#### Problem statement
Below are the entries; give again exactly the lines from the one mentioning "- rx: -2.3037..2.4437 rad" through the one mentioning "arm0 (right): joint", inclusive.

Dataset records
——————————

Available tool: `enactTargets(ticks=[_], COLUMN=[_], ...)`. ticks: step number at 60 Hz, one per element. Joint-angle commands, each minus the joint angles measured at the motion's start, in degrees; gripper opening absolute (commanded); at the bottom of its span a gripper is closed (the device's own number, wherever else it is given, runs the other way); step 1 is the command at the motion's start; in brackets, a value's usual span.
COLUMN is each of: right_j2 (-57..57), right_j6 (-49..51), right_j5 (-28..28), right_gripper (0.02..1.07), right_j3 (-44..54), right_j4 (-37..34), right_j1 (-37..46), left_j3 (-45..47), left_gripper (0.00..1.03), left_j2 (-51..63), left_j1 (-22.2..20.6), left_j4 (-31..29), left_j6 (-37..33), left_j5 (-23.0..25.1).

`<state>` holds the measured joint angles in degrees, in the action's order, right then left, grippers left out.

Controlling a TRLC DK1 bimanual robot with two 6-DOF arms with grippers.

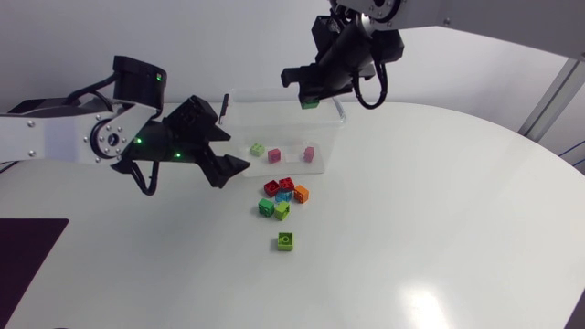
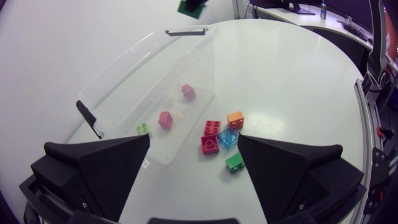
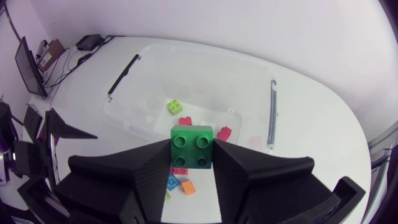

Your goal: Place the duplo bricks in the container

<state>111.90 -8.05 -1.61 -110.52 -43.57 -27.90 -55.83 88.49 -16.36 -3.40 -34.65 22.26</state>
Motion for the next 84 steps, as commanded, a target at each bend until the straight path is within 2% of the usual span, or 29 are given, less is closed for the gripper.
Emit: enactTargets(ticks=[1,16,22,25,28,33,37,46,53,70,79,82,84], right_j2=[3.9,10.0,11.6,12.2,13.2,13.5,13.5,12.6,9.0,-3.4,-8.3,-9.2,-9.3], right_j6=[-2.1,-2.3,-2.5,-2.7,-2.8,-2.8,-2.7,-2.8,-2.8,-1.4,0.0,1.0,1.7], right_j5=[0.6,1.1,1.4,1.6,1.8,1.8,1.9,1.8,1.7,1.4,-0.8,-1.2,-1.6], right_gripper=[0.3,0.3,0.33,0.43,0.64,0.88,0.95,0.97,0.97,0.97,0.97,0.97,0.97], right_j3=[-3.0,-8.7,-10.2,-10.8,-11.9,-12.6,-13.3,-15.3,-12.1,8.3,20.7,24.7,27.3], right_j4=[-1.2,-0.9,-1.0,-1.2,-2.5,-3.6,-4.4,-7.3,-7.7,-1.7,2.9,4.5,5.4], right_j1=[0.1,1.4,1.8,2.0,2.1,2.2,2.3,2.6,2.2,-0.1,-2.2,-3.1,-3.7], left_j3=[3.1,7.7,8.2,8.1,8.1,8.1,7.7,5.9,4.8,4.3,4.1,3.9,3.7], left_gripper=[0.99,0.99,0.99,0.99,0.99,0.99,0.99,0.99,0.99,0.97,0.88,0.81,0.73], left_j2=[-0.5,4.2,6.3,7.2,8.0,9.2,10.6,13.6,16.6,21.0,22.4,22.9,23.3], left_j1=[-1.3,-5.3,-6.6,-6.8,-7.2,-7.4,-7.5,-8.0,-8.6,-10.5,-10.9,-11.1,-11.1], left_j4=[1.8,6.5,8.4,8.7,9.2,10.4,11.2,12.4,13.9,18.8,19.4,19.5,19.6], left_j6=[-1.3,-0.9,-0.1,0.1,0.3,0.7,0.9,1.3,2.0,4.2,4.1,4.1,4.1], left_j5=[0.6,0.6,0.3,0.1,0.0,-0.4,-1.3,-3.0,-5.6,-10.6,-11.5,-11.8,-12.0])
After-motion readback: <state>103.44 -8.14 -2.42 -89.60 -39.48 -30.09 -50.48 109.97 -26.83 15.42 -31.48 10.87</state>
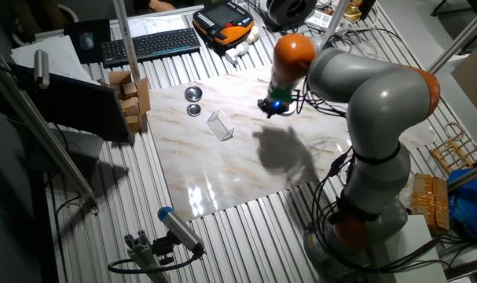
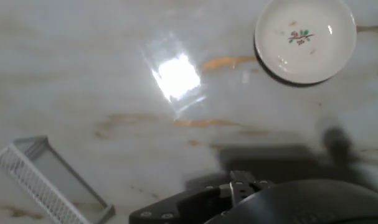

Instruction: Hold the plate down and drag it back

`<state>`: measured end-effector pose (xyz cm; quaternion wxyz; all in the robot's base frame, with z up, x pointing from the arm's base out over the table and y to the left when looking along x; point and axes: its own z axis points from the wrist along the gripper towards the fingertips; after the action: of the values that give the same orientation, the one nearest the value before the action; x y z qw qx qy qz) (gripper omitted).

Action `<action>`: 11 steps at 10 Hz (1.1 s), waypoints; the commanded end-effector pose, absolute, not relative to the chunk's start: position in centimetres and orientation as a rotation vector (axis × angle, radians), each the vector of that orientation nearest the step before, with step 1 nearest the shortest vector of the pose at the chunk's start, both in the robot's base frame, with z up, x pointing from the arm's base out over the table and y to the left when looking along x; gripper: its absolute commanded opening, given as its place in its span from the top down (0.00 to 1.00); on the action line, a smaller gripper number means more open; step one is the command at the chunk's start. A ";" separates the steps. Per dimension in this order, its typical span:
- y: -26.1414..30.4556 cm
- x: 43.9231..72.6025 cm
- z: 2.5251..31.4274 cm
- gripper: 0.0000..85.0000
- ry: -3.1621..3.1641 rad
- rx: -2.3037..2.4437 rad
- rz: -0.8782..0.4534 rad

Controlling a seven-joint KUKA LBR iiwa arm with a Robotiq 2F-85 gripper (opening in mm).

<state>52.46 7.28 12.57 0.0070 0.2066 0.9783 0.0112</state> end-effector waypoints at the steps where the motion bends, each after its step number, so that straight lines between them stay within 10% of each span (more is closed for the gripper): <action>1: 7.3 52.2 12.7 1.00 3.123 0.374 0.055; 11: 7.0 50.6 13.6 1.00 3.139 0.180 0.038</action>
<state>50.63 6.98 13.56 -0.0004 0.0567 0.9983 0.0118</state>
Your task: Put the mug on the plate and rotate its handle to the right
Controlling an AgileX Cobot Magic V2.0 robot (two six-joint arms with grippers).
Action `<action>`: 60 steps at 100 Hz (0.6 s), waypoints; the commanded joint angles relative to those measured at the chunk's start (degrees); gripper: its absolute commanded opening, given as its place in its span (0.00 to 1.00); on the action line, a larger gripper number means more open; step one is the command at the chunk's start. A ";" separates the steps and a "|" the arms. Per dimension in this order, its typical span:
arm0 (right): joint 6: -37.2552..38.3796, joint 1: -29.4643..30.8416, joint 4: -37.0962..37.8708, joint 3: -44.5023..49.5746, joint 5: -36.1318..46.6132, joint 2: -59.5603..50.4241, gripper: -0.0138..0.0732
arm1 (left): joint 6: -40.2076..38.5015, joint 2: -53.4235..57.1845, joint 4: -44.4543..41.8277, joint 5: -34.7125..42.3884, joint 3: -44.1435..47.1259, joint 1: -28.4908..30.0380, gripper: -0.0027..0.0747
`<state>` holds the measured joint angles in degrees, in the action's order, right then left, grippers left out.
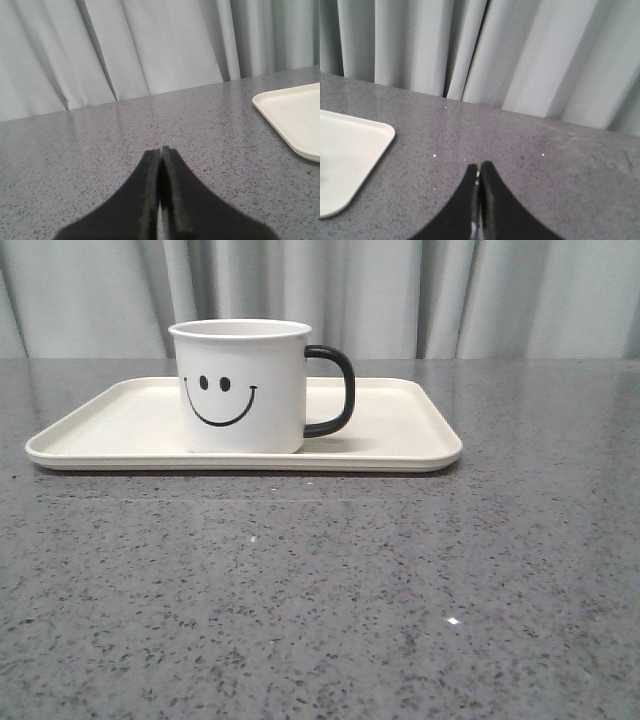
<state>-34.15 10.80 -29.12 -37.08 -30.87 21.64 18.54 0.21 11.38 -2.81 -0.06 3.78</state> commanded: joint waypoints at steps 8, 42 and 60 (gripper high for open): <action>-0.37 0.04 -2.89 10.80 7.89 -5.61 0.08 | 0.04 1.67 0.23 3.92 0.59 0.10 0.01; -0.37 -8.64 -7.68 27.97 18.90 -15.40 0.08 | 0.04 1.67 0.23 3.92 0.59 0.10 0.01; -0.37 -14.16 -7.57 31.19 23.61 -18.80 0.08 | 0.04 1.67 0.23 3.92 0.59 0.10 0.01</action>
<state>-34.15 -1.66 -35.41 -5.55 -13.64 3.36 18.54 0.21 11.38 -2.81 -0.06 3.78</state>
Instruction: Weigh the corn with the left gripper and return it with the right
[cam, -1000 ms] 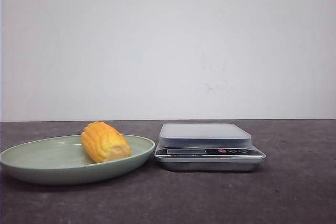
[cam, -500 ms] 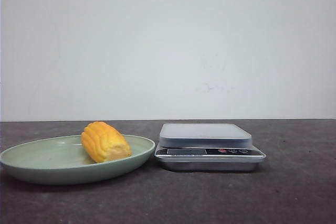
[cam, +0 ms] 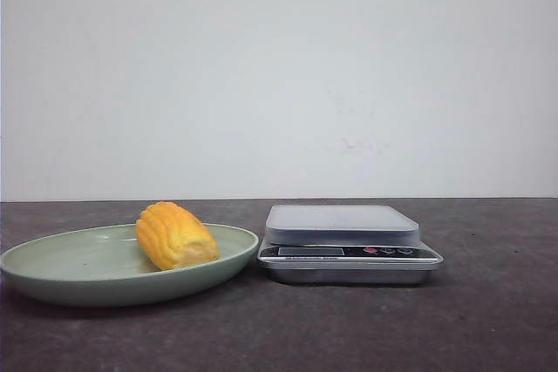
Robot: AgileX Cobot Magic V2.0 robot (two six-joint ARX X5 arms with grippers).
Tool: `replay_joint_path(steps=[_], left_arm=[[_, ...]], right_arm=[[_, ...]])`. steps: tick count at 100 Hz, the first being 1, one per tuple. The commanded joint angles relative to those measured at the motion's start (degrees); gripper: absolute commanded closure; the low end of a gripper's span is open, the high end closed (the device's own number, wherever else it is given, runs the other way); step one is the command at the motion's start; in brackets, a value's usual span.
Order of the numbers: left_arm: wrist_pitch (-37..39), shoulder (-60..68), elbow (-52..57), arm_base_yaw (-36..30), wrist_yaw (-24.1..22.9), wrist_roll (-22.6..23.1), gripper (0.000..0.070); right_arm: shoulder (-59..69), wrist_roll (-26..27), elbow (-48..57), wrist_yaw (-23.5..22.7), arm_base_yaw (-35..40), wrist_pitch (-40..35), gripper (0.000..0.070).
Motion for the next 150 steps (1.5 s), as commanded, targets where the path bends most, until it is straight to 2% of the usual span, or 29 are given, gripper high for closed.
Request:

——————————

#### Task response
- rx: -2.3037..2.4437 rad
- rz: -0.8782..0.4534 rad

Controlling a seven-joint KUKA LBR iiwa arm with a Robotiq 2F-85 gripper (opening in mm).

<state>52.46 7.28 12.57 0.0070 0.2066 0.9783 0.0112</state> end-effector waypoints at the steps where the motion bends, each after its step number, so that straight lines between them stay within 10% of each span (more is closed for the gripper): <action>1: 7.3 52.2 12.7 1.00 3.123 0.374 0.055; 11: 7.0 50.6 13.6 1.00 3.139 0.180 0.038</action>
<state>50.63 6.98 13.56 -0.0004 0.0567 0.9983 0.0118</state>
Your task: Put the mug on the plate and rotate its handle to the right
Controlling an AgileX Cobot Magic V2.0 robot (two six-joint arms with grippers).
Action `<action>`: 60 steps at 100 Hz (0.6 s), waypoints; the commanded joint angles relative to those measured at the chunk's start (degrees); gripper: its absolute commanded opening, given as its place in its span (0.00 to 1.00); on the action line, a larger gripper number means more open; step one is the command at the chunk's start. A ";" separates the steps and a "|" the arms. Per dimension in this order, its typical span:
arm0 (right): joint 6: -37.2552..38.3796, joint 1: -29.4643..30.8416, joint 4: -37.0962..37.8708, joint 3: -44.5023..49.5746, joint 5: -36.1318..46.6132, joint 2: -59.5603..50.4241, gripper: -0.0138..0.0732

With this, the exercise is finished.